A report by the National Records of Scotland, published on 16 July 2019, details a consistent rise over the past five years in the number of drug-related deaths in Scotland. In 2018, there were 1,187 drug-related deaths, up from 934 in 2017. The figure has more than doubled in the past decade, standing at 455 in 2007, and is almost five times more than the number two decades ago in 1996, at 244.

International Overdose Awareness Day takes place globally every year on 31 August and aims to reduce the stigma surrounding drug-related deaths, as well as raise awareness of overdose. This year, the Scottish Drugs Forum hosted the conference “’Connections During Crisis’ – Preventing drug deaths in Scotland” at the Radisson Blu on Argyle Street on 29 August.  

The aforementioned report shows a breakdown in the number of deaths per drug, with heroin/morphine causing the most fatalities at 537 deaths last year, cocaine at 273, ecstasy-type at 35 and alcohol at 156.

Last year, 860 of the total reported deaths were male and 327 were female. Within the age group breakdown, 64 drug-related deaths were of 15 to 24-year olds, meanwhile the 35 to 44 age bracket accounted for 442 of the deaths and there were 28 drug-related deaths amongst the 65 and over bracket.

When looking at the statistics by location in Scotland, the Greater Glasgow and Clyde area have the highest number of drug-related deaths at 394 in 2018, just over double in the past decade from 188 in 2008. The city of Glasgow itself contributes to 280 of those. Lothian contributed to 152, with the city of Edinburgh accounting for 95 drug-related deaths.
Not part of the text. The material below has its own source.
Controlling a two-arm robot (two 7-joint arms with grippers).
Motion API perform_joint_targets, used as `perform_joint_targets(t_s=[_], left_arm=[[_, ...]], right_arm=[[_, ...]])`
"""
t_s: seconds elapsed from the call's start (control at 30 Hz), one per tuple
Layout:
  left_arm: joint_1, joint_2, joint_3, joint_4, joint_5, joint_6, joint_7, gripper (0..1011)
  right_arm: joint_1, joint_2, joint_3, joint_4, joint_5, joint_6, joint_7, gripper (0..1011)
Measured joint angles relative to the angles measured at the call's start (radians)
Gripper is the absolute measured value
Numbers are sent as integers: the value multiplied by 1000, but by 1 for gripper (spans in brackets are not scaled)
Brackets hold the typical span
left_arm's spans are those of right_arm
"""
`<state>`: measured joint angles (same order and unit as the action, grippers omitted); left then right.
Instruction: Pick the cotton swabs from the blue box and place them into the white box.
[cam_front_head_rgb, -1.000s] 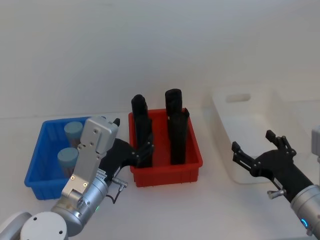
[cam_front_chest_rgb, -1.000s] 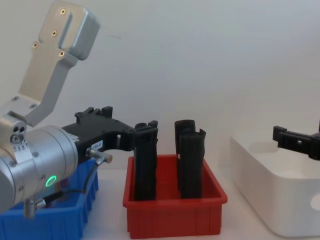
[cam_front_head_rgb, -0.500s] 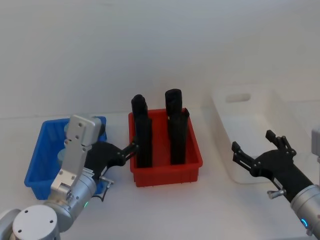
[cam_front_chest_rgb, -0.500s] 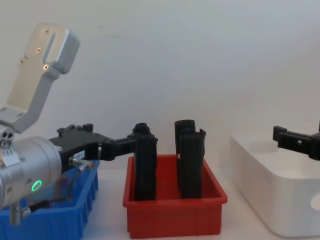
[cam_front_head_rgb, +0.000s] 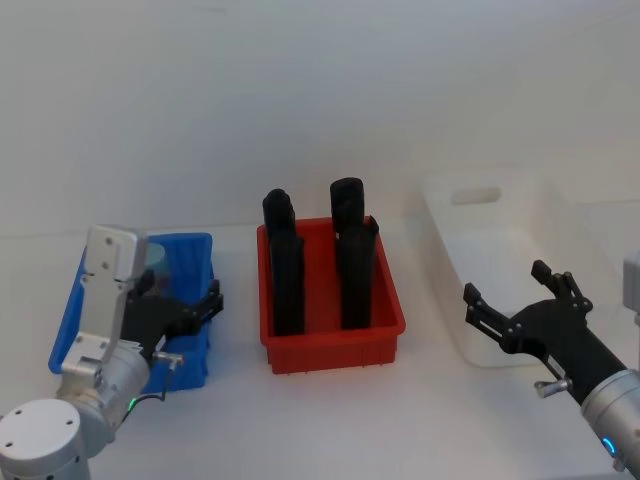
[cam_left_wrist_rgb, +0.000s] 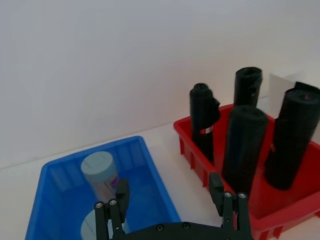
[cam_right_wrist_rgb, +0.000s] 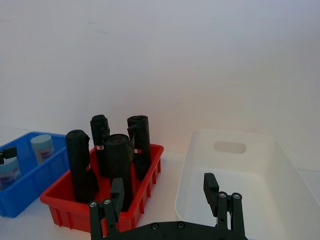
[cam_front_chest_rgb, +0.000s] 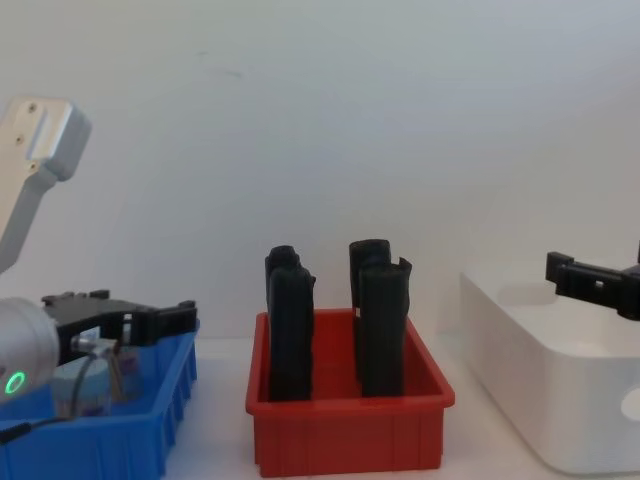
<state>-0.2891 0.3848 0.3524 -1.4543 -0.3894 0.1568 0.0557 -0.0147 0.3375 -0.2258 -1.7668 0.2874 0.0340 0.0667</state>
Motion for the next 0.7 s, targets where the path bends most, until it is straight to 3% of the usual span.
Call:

The final table of the report showed the latest figures published by a number of countries on drug-induced deaths of people aged 15 to 64. Most countries’ figures are for 2017, but some are for 2016 or earlier years. The total (which includes figures from the whole of the EU, Turkey and Norway), came to 8,799; the UK contributed 3,108 of those (74 per million of the population). Germany had the second highest at 1,120 (21 per million of the population) and Sweden is third at 574 (92 per million of the population).

A silver badge, purple wristband and purple lanyard can signify the loss of someone to overdose and are symbols of awareness and show support for those undergoing grief. Wearing them sends out the message that every person’s life is valuable and stigmatising people who use drugs must stop.